Example 1: r0 is rebound during the function body to a new type.

julia> function f1(r0::Int)
           println(typeof(r0))
           r0 = 1.2
           println(typeof(r0))
       end
f1 (generic function with 1 method)

julia> f1(123)
Int64
Float64

Example 2: r is rebound during the function body to a new type.

julia> function f2(r0::Int)
           r = r0
           println(typeof(r))
           r = 1.2
           println(typeof(r))
       end
f2 (generic function with 1 method)

julia> f2(123)
Int64
Float64
1 Like

Thanks @johnmyleswhite for taking the time to explain this in detail. It helped a number of things finally fall into place!

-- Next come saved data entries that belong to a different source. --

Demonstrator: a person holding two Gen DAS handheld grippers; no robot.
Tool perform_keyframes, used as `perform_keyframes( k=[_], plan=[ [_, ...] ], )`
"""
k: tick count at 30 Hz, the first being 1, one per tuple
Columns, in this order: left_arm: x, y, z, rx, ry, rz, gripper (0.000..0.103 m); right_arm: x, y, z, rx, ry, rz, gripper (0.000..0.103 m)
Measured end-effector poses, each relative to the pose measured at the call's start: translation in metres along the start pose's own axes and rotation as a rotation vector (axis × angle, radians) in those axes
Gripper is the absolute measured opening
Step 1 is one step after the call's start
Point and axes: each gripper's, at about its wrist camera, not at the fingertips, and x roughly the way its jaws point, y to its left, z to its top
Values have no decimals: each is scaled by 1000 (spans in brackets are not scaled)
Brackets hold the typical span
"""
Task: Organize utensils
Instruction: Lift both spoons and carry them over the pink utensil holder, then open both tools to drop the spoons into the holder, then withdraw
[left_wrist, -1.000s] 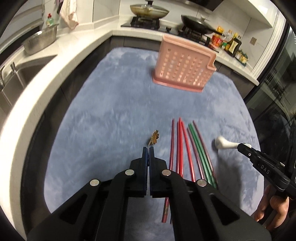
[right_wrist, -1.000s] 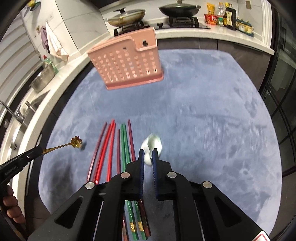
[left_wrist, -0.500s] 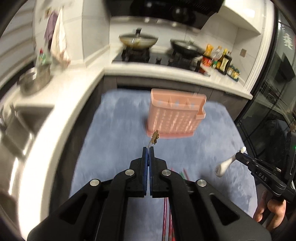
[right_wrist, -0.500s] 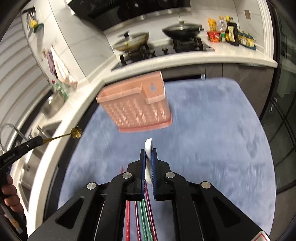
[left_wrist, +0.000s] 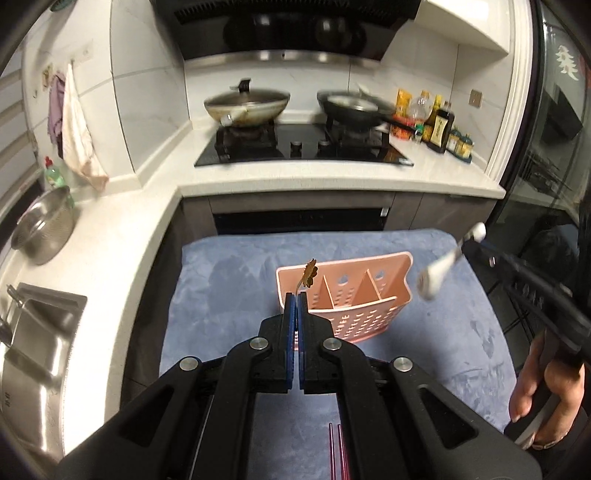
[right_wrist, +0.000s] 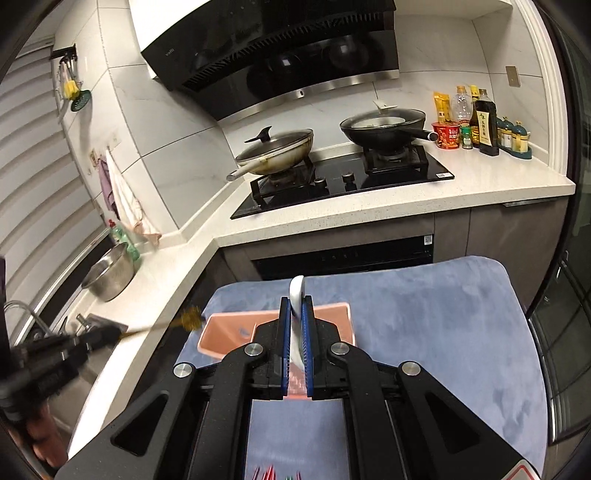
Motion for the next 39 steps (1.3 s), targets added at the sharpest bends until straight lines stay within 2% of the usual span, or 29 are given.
perform_keyframes(
  k=[8, 12, 17, 19, 21, 22, 23, 27, 31, 39],
  plan=[
    [50, 9, -3, -30, 83, 19, 1, 55, -8, -8, 34, 61, 11, 6],
    [67, 11, -4, -53, 101, 13, 1, 75, -14, -18, 35, 103, -13, 6],
    [75, 14, -1, -72, 86, 18, 4, 83, -24, -26, 43, 126, -36, 8],
    [75, 13, 0, -73, 73, 29, 6, 79, -25, -26, 44, 109, -47, 12],
    [71, 13, 1, -78, 56, 44, 23, 75, -25, -25, 38, 100, -53, 12],
    [68, 13, 1, -81, 42, 51, 35, 72, -25, -24, 36, 95, -54, 12],
    [65, 14, 1, -83, 32, 58, 40, 70, -26, -23, 36, 93, -53, 12],
    [45, 14, -1, -81, -14, 84, 44, 52, -24, -25, 22, 76, -53, 13],
    [23, 15, -16, -95, -41, 101, 50, 24, -23, -38, 22, 68, -48, 27],
    [-5, 19, -82, -137, -8, 107, 50, -33, -18, -98, -30, 117, -77, 29]
  ],
)
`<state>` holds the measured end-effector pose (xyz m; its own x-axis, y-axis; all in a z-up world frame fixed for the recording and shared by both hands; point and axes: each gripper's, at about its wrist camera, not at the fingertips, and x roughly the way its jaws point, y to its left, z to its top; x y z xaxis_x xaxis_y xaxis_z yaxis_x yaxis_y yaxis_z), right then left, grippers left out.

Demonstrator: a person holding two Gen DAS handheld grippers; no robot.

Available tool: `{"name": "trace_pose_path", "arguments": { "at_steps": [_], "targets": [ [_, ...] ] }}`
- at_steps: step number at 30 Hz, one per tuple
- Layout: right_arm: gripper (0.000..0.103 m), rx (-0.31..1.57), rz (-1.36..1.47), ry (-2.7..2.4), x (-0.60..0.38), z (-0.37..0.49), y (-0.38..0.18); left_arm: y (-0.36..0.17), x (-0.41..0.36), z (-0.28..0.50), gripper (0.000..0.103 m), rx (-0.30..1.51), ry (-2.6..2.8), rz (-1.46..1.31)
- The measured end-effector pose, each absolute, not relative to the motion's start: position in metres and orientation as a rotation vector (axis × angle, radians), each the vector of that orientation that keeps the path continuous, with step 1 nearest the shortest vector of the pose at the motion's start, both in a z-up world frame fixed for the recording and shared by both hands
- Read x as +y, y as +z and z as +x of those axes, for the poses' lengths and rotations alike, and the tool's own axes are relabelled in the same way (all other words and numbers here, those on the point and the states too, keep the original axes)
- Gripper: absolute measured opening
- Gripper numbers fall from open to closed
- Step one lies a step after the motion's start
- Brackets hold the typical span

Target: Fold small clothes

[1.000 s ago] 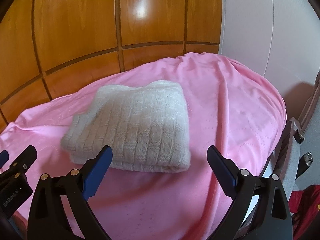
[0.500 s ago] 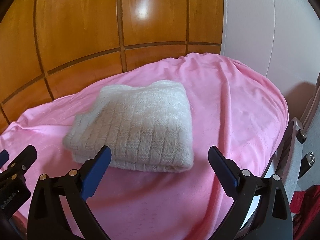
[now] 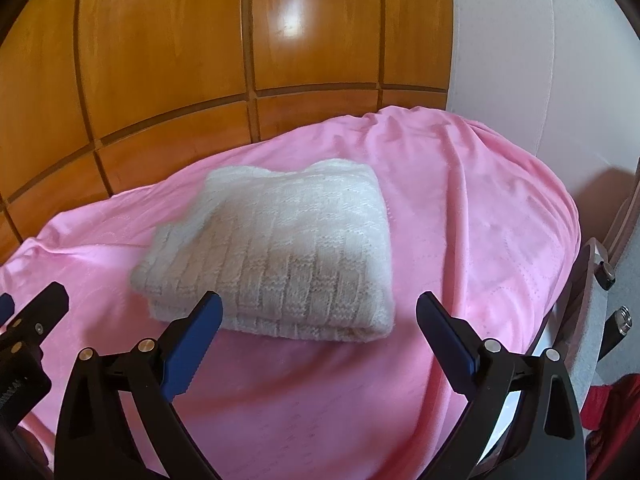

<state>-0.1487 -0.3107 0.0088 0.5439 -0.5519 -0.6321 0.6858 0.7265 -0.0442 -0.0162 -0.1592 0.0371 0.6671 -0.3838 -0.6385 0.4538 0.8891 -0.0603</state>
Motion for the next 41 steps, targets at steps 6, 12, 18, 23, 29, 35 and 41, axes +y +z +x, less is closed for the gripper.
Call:
{"name": "trace_pose_path", "arguments": {
  "at_steps": [6, 12, 18, 23, 29, 35, 41],
  "targets": [
    [0.096, 0.670, 0.217, -0.734, -0.310, -0.146, 0.008, 0.040, -0.158, -0.018, 0.100, 0.690, -0.467, 0.101],
    [0.097, 0.660, 0.214, -0.741, -0.307, -0.146, 0.009, 0.041, -0.160, -0.017, 0.100, 0.688, -0.460, 0.105],
    [0.097, 0.658, 0.223, -0.739, -0.309, -0.145, 0.008, 0.043, -0.163, -0.018, 0.100, 0.686, -0.466, 0.105],
    [0.096, 0.659, 0.226, -0.731, -0.310, -0.144, 0.008, 0.042, -0.163, -0.020, 0.100, 0.682, -0.462, 0.108],
    [0.096, 0.672, 0.230, -0.727, -0.305, -0.146, 0.003, 0.040, -0.160, -0.020, 0.100, 0.682, -0.452, 0.108],
    [0.097, 0.673, 0.228, -0.716, -0.304, -0.144, 0.003, 0.035, -0.161, -0.015, 0.100, 0.712, -0.443, 0.111],
    [0.097, 0.651, 0.275, -0.717, -0.329, -0.148, 0.011, 0.026, -0.161, -0.009, 0.100, 0.750, -0.445, 0.108]
  ]
}}
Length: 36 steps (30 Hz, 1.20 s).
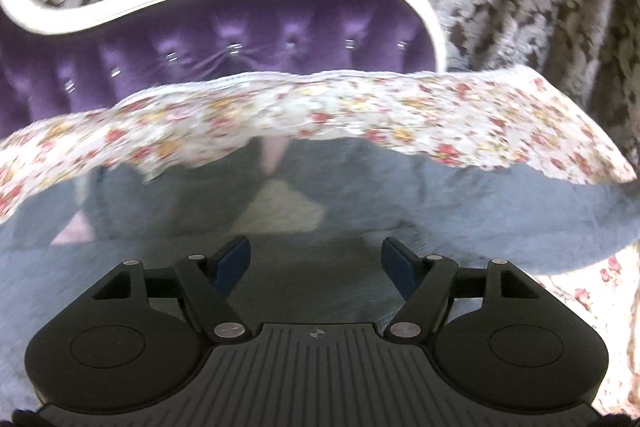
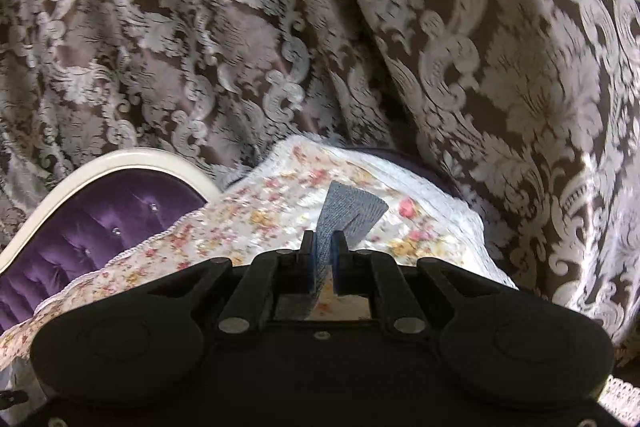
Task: Fold small clothes
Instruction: 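Lift the sleeve with the right gripper, fold it across the body, release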
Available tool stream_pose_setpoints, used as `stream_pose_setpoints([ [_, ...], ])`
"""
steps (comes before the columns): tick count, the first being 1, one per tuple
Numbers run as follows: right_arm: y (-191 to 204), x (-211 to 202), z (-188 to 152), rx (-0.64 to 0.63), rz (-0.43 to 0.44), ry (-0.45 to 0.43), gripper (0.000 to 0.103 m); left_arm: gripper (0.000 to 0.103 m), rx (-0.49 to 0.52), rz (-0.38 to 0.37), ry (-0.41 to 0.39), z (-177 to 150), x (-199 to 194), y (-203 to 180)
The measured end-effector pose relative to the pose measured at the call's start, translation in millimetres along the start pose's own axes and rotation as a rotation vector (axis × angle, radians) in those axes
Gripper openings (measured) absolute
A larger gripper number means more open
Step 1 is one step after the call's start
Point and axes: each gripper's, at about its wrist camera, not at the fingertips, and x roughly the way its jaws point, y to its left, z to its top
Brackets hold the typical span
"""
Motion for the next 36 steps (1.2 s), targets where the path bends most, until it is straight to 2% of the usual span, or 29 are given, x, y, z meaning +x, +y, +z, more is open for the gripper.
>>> stream_pose_setpoints([
  [3, 11, -4, 6, -0.027, 0.015, -0.001, 0.014, 0.071, 0.076, 0.006, 0.031, -1, 16, -21],
  [4, 16, -5, 8, -0.038, 0.019, -0.002, 0.015, 0.071, 0.105, -0.003, 0.077, -4, 25, -26],
  [6, 26, -7, 10, -0.067, 0.027, -0.001, 0.014, 0.071, 0.107, -0.01, 0.062, -5, 30, -27],
  [10, 56, -14, 16, -0.132, 0.065, -0.009, 0.015, 0.07, -0.013, -0.061, 0.089, 0, 20, -4],
  [14, 98, -20, 22, -0.196, 0.138, -0.021, 0.015, 0.07, -0.098, -0.088, 0.056, 0, -7, 31],
  [19, 171, -31, 22, -0.265, 0.276, -0.028, 0.015, 0.071, -0.206, -0.115, 0.023, -3, -45, 83],
  [23, 239, -40, 10, -0.312, 0.415, -0.015, 0.015, 0.071, -0.262, -0.099, -0.006, -9, -75, 127],
  [29, 342, -46, -38, -0.373, 0.632, 0.052, 0.015, 0.071, -0.383, -0.048, -0.041, -32, -114, 194],
  [32, 385, -42, -79, -0.406, 0.718, 0.11, 0.015, 0.071, -0.445, -0.022, -0.044, -47, -128, 224],
  [36, 427, -34, -146, -0.502, 0.778, 0.195, 0.015, 0.071, -0.516, -0.006, -0.035, -66, -137, 254],
])
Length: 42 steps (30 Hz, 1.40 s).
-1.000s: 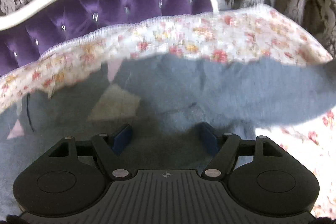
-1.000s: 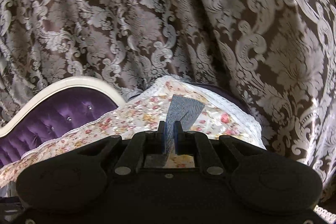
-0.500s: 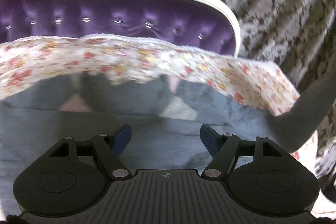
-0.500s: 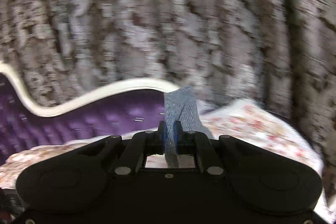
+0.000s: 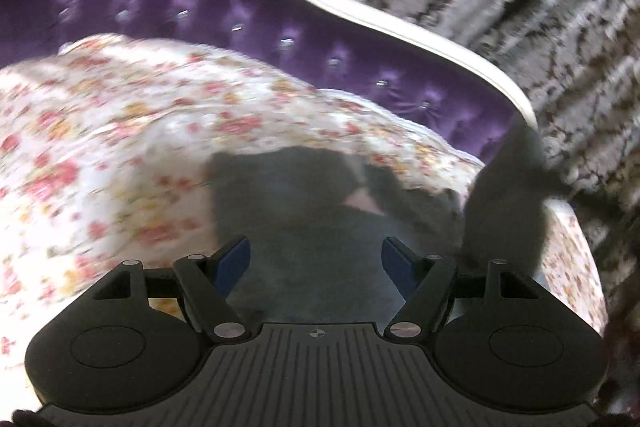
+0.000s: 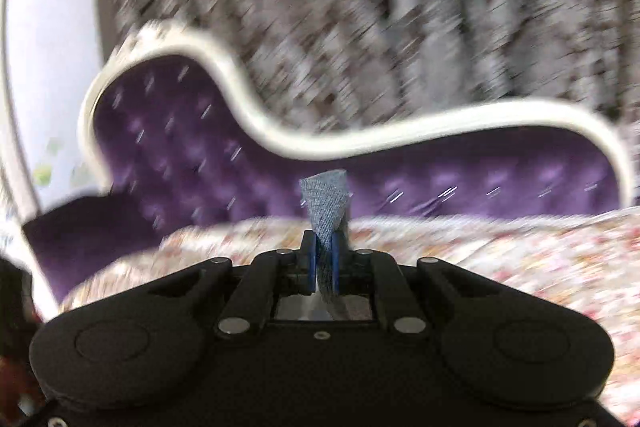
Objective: Fold small clothes
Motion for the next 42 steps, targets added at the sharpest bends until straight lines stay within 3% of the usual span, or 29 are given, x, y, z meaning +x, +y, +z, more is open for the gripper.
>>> stream_pose_setpoints([
  [6, 42, 50, -74, -0.105, 0.049, 0.173, 0.015, 0.071, -0.031, 0.01, 0.02, -5, -3, 26],
  [12, 50, 53, -103, -0.133, 0.073, 0.227, 0.026, 0.071, -0.03, -0.045, 0.054, -6, 9, 21],
  [14, 46, 44, -106, -0.112, 0.071, 0.222, 0.054, 0.071, -0.021, -0.068, 0.069, -10, 16, 17],
  [16, 45, 38, -105, -0.1, 0.071, 0.21, 0.064, 0.071, -0.013, -0.088, 0.088, -13, 24, 10],
  [22, 34, 4, -110, -0.086, 0.051, 0.184, 0.064, 0.071, 0.024, -0.109, 0.146, -32, 49, -12],
  [29, 21, -26, -124, -0.038, 0.033, 0.176, 0.064, 0.07, 0.117, -0.071, 0.059, -39, 43, -33],
  [33, 18, -35, -128, -0.013, 0.038, 0.165, 0.064, 0.071, 0.254, -0.015, 0.026, -41, 41, -52],
  [37, 17, -36, -128, -0.008, 0.046, 0.157, 0.064, 0.071, 0.203, 0.027, 0.044, -36, 56, -45],
  [42, 14, -37, -132, 0.005, 0.047, 0.159, 0.064, 0.07, 0.158, -0.038, 0.066, -29, 73, -43],
])
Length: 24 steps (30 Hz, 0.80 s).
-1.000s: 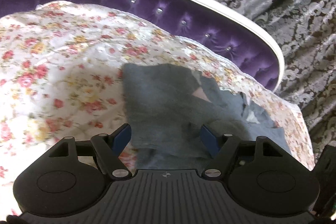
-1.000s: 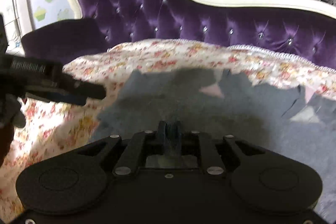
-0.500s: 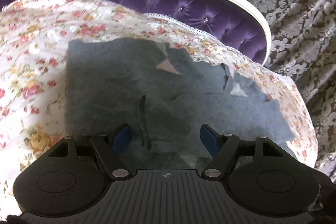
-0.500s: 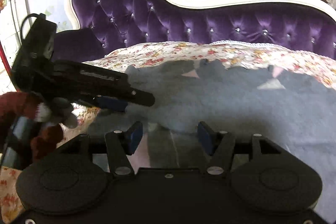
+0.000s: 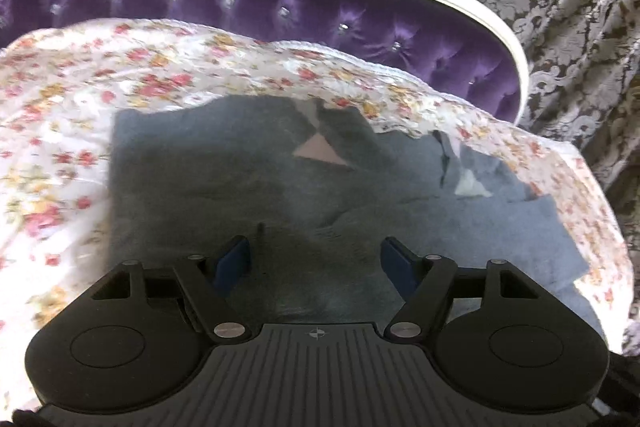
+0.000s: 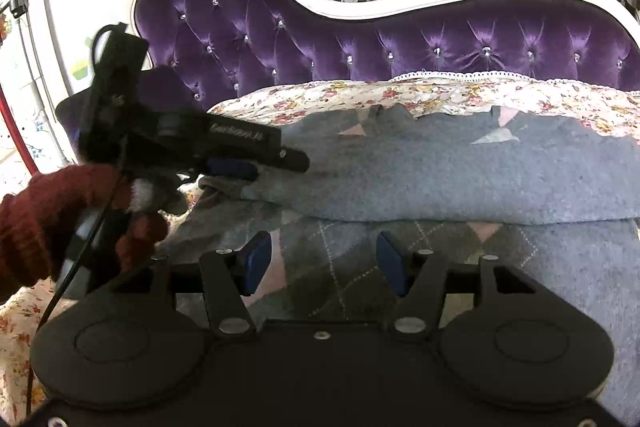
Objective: Fold small clothes
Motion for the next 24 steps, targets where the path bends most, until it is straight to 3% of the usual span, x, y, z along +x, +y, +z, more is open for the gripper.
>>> stream_pose_setpoints([
  [1, -1, -1, -1, 0.005, -0.002, 0.0, 0.064, 0.062, 0.005, -0.01, -0.011, 0, 0, -2],
  [2, -3, -1, -1, 0.011, -0.004, 0.001, 0.064, 0.037, 0.012, -0.018, -0.019, 0, 0, -5],
  [4, -7, -3, -2, 0.024, -0.011, 0.0, 0.064, 0.006, 0.032, -0.038, -0.003, 1, 0, -12],
  [7, -14, -5, -3, 0.044, -0.023, 0.0, 0.064, 0.005, 0.037, -0.071, -0.026, 4, -9, -23],
  [12, -24, -8, -4, 0.076, -0.038, -0.001, 0.064, 0.005, 0.034, -0.168, -0.178, 27, -61, -34],
  [15, -28, -9, -3, 0.086, -0.045, -0.007, 0.064, 0.005, 0.014, -0.139, -0.215, 34, -74, -20],
  [24, -39, -8, -2, 0.137, -0.059, -0.001, 0.065, 0.005, -0.058, -0.001, -0.121, 27, -50, 26],
])
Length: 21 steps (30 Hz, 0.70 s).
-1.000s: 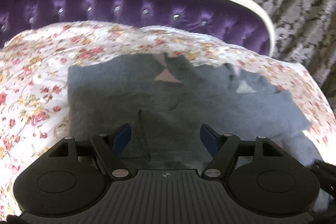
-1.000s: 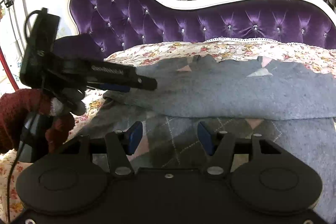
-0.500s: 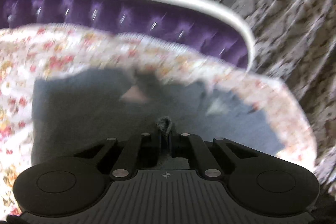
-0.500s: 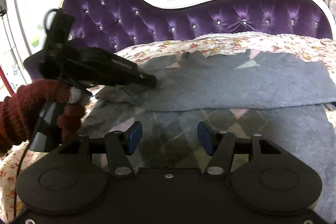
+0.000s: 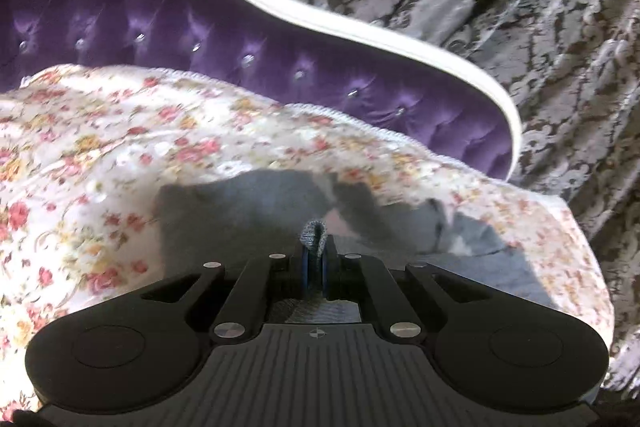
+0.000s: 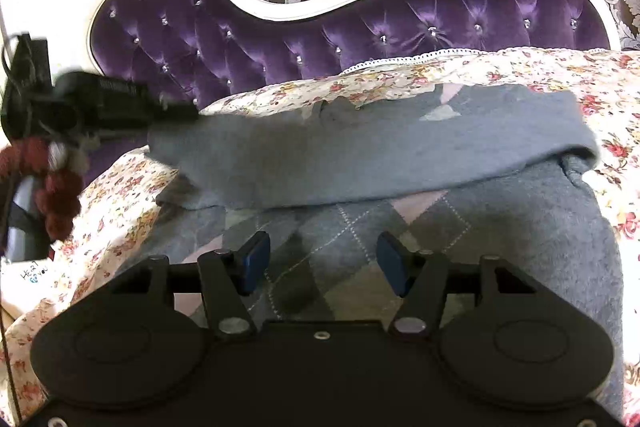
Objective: Fold small clothes
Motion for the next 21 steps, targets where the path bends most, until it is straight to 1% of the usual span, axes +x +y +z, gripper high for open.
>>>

To recap: annotating the function argument does not guarantee type stability of the binding throughout the rest of the body. Whereas the annotation on the assignment, does.

1 Like

And an example of how the assignment annotation enforces stability:

function f(r0::Int64)
    r::Int64 = r0
    r = Int8(r)
    println(typeof(r))
end

julia> f(1)
Int64

I think if you have an assignment with a type assert like r::Int = 1 then Julia simply edits a conversion and type assert into every other assignment to r in the function. Like the next r = something statement will become something like (pseudocode) r = assert(convert(Int, something) isa Int). And those should compile away if the compiler can prove that the new assignments are going to be Int anyway. Maybe one can see this with @code_lowered.